▸ **Assignment**
Leave out the pictures and set down exactly the lines from the start of the listing through the one with "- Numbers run", both included.

++++ Raw data ++++

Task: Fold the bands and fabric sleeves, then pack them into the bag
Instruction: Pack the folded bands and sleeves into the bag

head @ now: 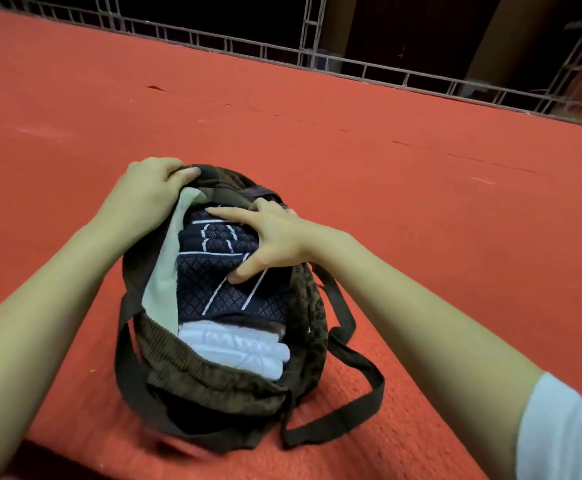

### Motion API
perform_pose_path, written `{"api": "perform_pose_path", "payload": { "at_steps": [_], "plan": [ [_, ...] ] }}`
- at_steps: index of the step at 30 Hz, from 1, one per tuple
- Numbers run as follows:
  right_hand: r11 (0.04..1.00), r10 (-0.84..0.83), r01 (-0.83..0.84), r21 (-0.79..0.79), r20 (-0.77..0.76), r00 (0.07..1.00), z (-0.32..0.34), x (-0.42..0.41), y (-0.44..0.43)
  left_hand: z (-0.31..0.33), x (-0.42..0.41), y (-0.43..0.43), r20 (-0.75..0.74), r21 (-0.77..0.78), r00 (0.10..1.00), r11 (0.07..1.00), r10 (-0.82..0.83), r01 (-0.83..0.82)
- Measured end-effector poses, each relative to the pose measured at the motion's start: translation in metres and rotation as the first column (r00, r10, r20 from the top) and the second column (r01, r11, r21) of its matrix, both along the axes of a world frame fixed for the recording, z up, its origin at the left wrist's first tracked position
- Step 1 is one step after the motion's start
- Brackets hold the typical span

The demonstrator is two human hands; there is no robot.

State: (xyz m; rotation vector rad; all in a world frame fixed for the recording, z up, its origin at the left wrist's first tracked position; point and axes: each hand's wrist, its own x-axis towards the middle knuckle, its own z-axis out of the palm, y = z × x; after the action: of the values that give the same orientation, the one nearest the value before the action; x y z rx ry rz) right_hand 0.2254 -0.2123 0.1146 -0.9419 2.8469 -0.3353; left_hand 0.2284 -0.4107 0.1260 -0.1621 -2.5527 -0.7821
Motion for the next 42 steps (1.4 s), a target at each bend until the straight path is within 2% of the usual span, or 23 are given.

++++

▸ **Result**
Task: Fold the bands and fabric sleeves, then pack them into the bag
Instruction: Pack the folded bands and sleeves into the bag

head @ now: 

### Motion API
perform_pose_path, written `{"api": "perform_pose_path", "payload": { "at_steps": [_], "plan": [ [_, ...] ] }}`
- at_steps: index of the step at 30 Hz, from 1, one per tuple
- Numbers run as follows:

The submitted response is complete.